Instructions for the task: Your answer should be a single number, the count of lines in the material with the string "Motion".
# # # # #
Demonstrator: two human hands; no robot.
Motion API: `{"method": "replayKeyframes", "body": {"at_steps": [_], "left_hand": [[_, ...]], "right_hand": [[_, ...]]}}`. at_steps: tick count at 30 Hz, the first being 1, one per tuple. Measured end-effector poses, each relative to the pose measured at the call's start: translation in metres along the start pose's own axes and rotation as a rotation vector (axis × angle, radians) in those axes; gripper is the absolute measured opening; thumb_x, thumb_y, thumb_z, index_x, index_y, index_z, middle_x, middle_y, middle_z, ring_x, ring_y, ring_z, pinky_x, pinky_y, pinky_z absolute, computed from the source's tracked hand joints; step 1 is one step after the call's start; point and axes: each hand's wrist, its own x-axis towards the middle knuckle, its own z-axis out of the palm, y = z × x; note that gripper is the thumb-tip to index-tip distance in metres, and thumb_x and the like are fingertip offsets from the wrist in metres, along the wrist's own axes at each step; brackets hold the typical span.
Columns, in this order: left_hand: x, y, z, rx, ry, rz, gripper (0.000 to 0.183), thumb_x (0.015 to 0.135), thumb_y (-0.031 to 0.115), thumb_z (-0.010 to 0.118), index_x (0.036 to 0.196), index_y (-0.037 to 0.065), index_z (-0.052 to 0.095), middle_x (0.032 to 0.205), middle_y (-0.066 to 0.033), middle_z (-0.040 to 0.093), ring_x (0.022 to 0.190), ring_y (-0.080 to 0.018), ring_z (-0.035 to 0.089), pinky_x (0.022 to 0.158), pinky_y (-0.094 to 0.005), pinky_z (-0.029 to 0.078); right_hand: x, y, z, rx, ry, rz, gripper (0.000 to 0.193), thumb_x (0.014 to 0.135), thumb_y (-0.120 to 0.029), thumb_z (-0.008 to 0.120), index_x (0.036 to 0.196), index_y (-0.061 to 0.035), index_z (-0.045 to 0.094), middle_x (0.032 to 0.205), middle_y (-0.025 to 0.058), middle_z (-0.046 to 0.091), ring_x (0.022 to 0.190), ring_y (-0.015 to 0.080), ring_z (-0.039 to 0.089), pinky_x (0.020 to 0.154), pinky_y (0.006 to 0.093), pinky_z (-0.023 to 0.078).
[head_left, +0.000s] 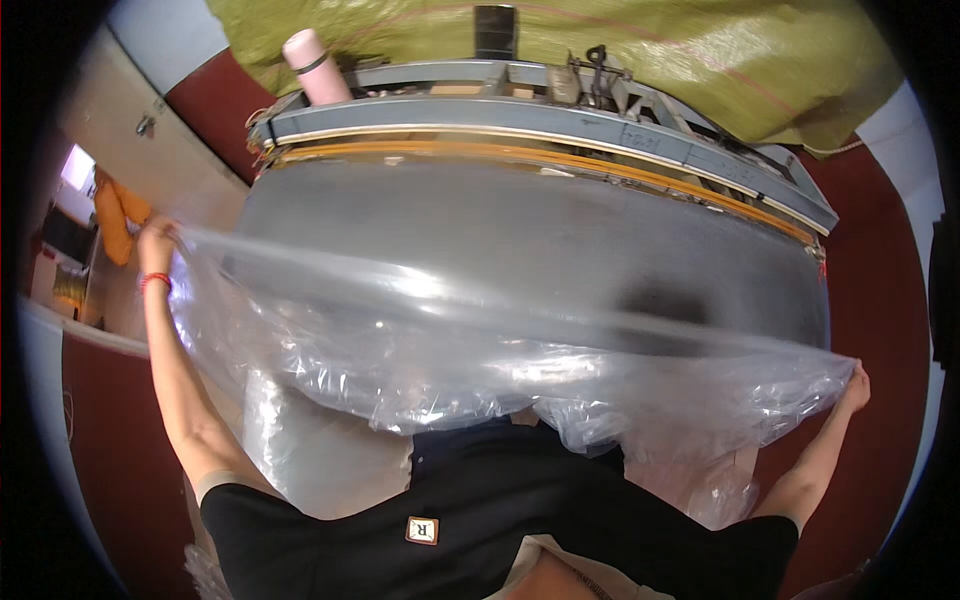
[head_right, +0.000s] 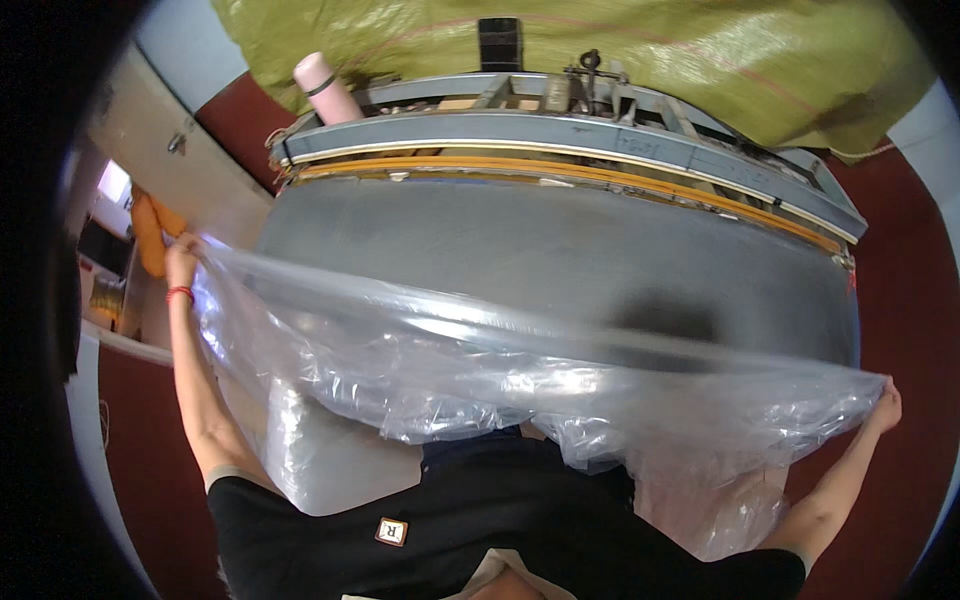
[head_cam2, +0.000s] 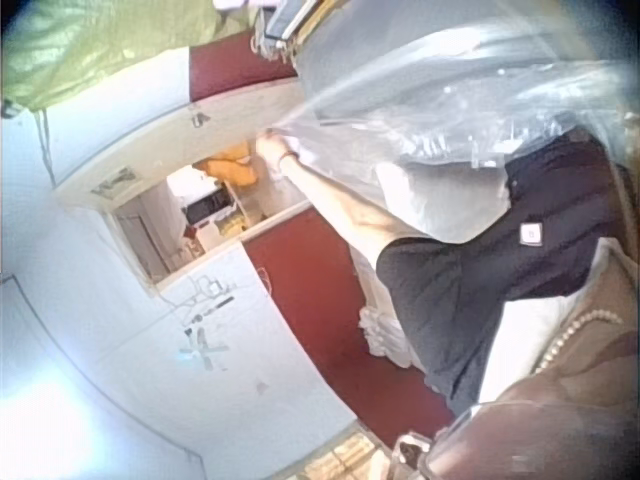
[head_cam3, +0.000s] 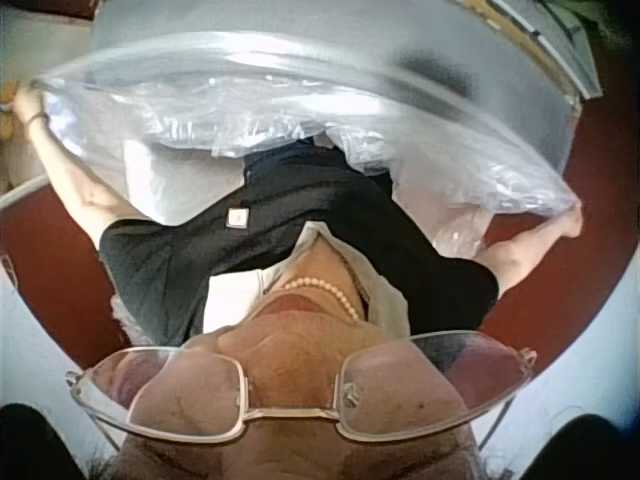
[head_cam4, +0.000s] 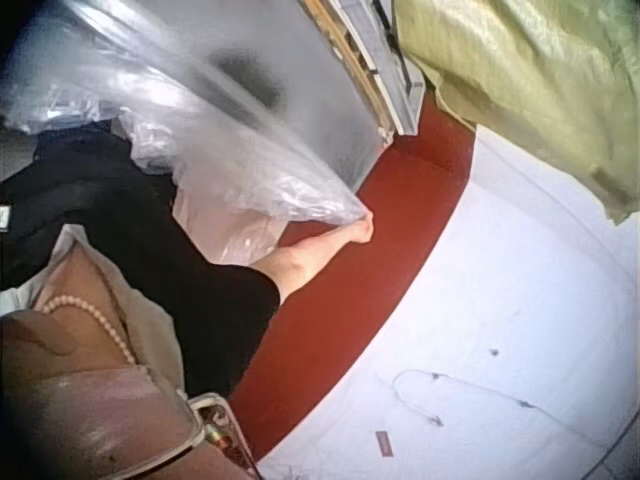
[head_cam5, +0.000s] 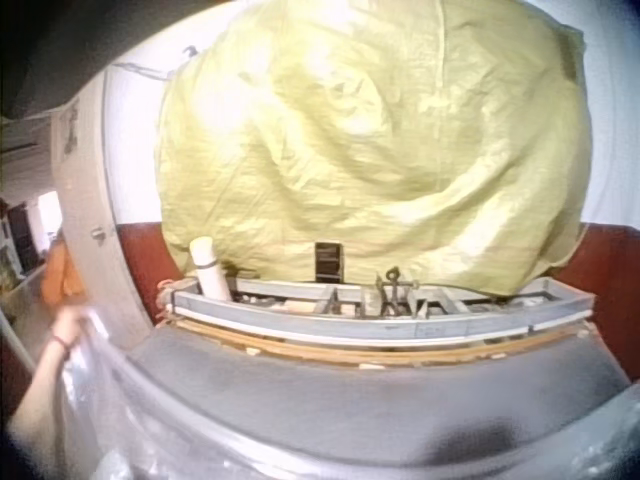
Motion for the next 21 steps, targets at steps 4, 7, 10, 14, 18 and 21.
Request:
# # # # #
Problem solution: 2